Recently I decided to watch Orange is the New Black. I know the show has been around for a while, but I am always behind with these things. I tend to resist shows that are hugely popular, but I thought I’d finally take a chance on it. Although the topic didn’t appeal to me (women in prison), I was pleasantly surprised at how good the first 2-3 seasons were.
By the end of season 3 I was already having doubts and season 4 sadly confirmed those doubts. I won’t be watching the remaining seasons after having confirmed with people who did watch the other seasons that it doesn’t get any better.
What I initially really liked about the show was that yes, it was set in prison, but it wasn’t focused on women being raped and generally humiliated by the guards. On the contrary, the guards, with the exception of Pornstache, were actually all right. Instead, the show focused on the women: how their lives were impacted by going to prison, what had led them there and how they interacted with other women in forced proximity. The focus was on the women’s private lives, not on their pain and suffering.
And then the producers had to change it. Instead of delving deeper into these women’s lives, creating more tension between the women themselves without resorting to racism and violence, the show decided to throw in a bunch of sadistic male guards and that’s where the show went off the rails for me. Suddenly I wasn’t watching a show about women interacting with women, I was watching a show where women were made to suffer. And why would I want to watch that? I see enough of that in real life.
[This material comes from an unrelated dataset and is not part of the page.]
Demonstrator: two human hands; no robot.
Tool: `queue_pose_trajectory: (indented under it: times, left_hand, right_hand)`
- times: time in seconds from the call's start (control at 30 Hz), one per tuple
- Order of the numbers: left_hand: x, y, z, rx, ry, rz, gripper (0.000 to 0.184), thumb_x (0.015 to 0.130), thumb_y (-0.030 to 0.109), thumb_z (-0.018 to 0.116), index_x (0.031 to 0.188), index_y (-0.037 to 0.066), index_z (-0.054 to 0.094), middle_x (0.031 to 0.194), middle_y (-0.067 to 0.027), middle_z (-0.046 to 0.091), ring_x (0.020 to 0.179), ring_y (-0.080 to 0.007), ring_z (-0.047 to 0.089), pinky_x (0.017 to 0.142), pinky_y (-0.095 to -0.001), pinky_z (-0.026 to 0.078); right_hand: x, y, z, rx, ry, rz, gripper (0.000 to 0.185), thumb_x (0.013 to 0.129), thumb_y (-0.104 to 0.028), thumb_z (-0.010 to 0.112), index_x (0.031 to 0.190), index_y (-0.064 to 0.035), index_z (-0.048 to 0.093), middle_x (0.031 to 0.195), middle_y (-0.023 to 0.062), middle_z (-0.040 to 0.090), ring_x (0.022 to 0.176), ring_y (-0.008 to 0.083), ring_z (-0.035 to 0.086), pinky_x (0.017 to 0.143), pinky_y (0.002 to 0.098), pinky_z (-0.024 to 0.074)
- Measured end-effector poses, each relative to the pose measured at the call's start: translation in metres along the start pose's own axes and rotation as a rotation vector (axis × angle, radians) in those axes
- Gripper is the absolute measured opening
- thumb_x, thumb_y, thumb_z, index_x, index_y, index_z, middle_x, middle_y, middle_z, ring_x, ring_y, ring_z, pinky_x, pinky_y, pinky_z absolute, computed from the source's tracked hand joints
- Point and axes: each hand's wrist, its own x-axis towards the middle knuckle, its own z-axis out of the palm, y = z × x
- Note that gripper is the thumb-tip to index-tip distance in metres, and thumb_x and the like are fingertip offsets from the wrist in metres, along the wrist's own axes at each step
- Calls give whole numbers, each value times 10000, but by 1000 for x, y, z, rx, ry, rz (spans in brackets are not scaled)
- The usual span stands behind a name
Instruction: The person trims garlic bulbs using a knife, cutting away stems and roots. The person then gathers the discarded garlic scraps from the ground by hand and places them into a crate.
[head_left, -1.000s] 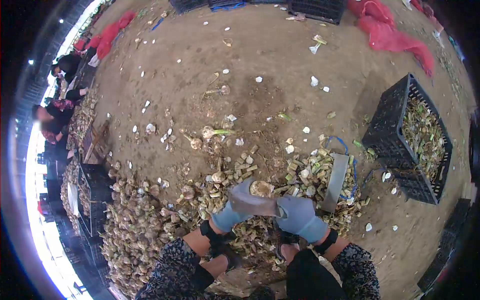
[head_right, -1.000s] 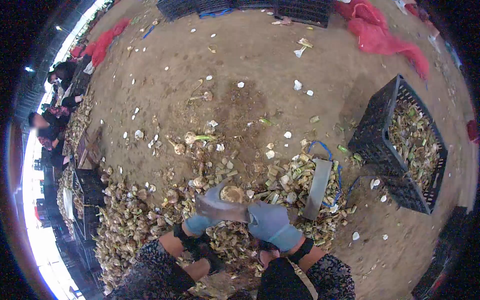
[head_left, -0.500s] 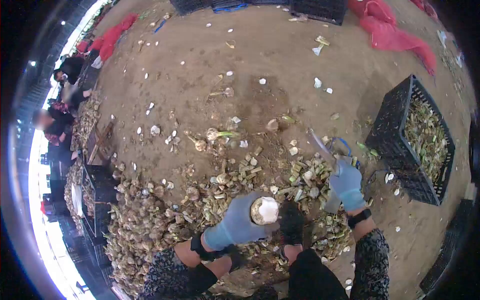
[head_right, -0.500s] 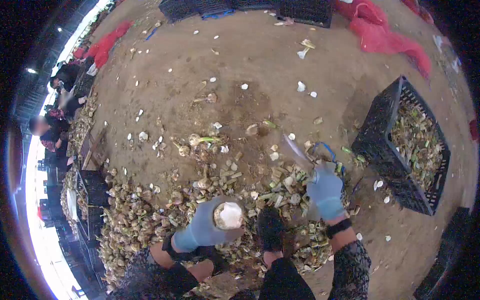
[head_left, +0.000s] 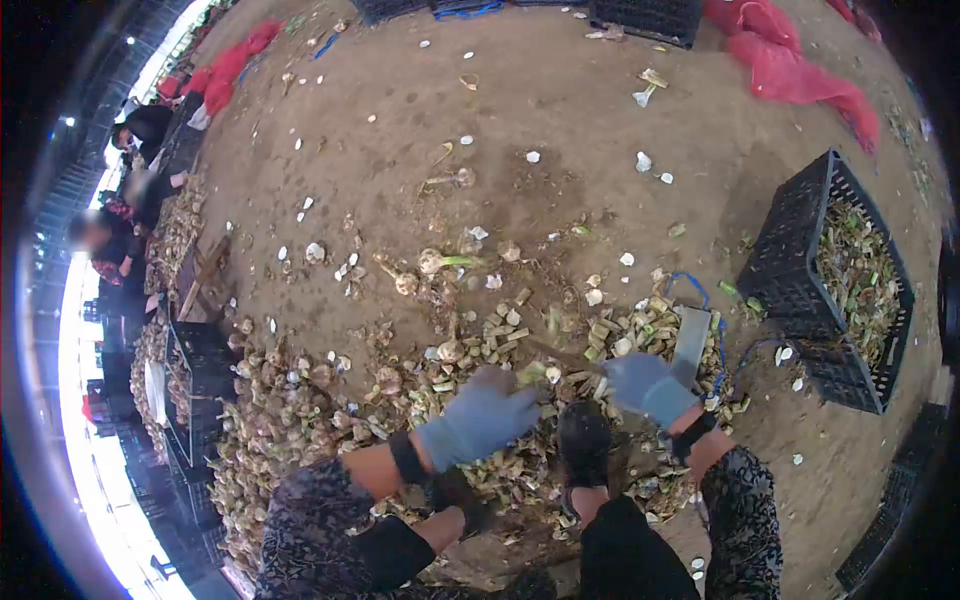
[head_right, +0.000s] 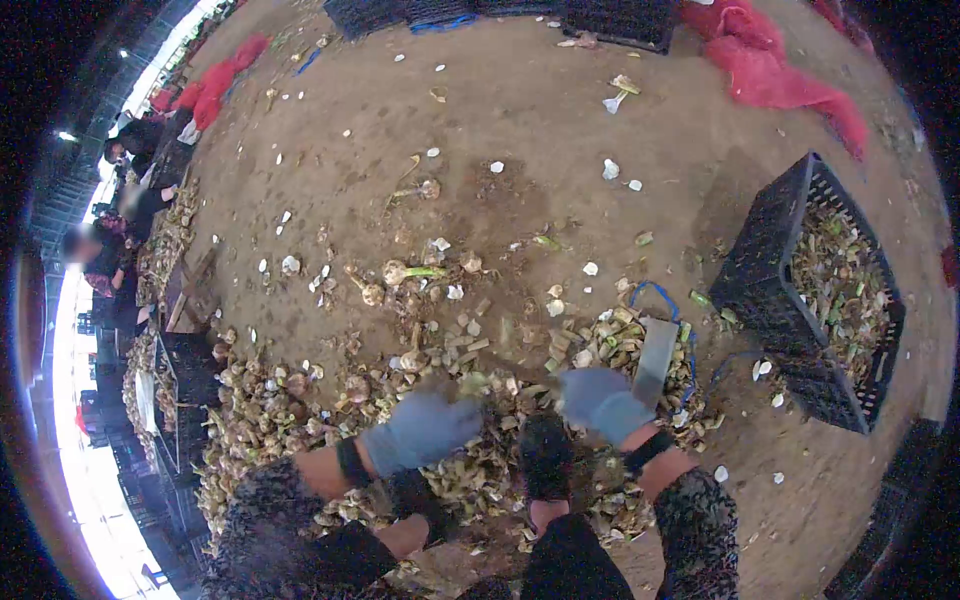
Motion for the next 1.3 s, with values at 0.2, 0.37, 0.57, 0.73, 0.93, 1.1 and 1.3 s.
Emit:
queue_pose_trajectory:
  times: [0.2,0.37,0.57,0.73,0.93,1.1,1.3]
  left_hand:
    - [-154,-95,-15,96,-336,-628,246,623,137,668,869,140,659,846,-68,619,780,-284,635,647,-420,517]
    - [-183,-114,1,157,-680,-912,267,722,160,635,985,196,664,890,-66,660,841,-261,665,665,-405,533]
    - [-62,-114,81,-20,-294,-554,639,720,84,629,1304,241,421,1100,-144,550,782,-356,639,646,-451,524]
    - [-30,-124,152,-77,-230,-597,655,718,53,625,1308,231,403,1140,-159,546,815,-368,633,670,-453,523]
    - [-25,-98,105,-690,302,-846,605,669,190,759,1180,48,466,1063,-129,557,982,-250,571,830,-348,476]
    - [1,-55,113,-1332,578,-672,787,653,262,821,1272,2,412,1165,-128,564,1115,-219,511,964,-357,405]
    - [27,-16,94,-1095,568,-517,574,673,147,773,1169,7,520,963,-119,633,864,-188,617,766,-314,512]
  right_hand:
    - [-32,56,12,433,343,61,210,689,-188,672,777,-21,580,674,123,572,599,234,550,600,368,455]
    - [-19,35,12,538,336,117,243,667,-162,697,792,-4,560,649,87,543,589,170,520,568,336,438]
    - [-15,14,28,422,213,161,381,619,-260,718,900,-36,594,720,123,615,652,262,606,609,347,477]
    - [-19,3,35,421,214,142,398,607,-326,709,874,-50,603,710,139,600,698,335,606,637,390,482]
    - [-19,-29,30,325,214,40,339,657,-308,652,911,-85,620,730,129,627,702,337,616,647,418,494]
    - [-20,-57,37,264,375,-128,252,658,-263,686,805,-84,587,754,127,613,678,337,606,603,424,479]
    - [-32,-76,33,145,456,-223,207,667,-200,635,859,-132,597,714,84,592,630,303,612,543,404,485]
I am so sick of men turning women’s pain into entertainment. And, yes, I am just going to assume that the writers of OITNB are male. This is not the only show that does this, I can’t watch Game of Thrones because of all the rape and sexual abuse the woman of that show are made to endure. But at least with GoT one can argue that it tried to stay close to the books, so one who had read the books (which I had) could steer away from GoT, knowing that it would be a dark show. OITNB lured me in with a false sense of security, only to rip the carpet right out from under my feet.
Women’s pain and suffering is real, and we have to deal with it on a daily basis. I am not saying that shows should steer away from women’s pain at all costs, that wouldn’t be realistic. But why does it have to be the focus? Why does every episode have to be about sadistic guards raping and abusing and humiliating women? For a show that showed so much promise in the first two seasons, it really derailed and ended up pandering to the misogynistic male viewers.
And, as I said, it’s not just this show. I think this show just really drove it home for me. I was so happy to have found a show where women were central to the story line. I mean, it’s a women’s prison, so of course the women are going to be central. But that clearly wasn’t enough. We had to move away from the women of the prison and move towards the sadistic guards and the cold, uncaring, opportunistic owners of the prison. I don’t care if it’s realistic and that’s how prisons are run now in America. That was not what the show was about initially. The show was about the lives of these women, not about how the warden had to keep the shareholders happy and how the guards liked their little kicks.
Women’s pain is not for your entertainment. It’s bad enough that we have to deal with misogyny on a day-to-day basis. I like to watch shows to escape that reality, but it seems that the movie and TV industry doesn’t allow me that. We are more than our pain. We have full lives outside of how men treat us. Why can’t we have shows about that? It seems that we can only have shows focused on women’s lives (and not their pain) that are comedies. As soon as a show turns a bit darker, we need to see rape and abuse. I’m sick of it, and I am boycotting shows that use this trick. Orange is the New Black could have been so great. Instead it turned the show into a misogynistic wet dream.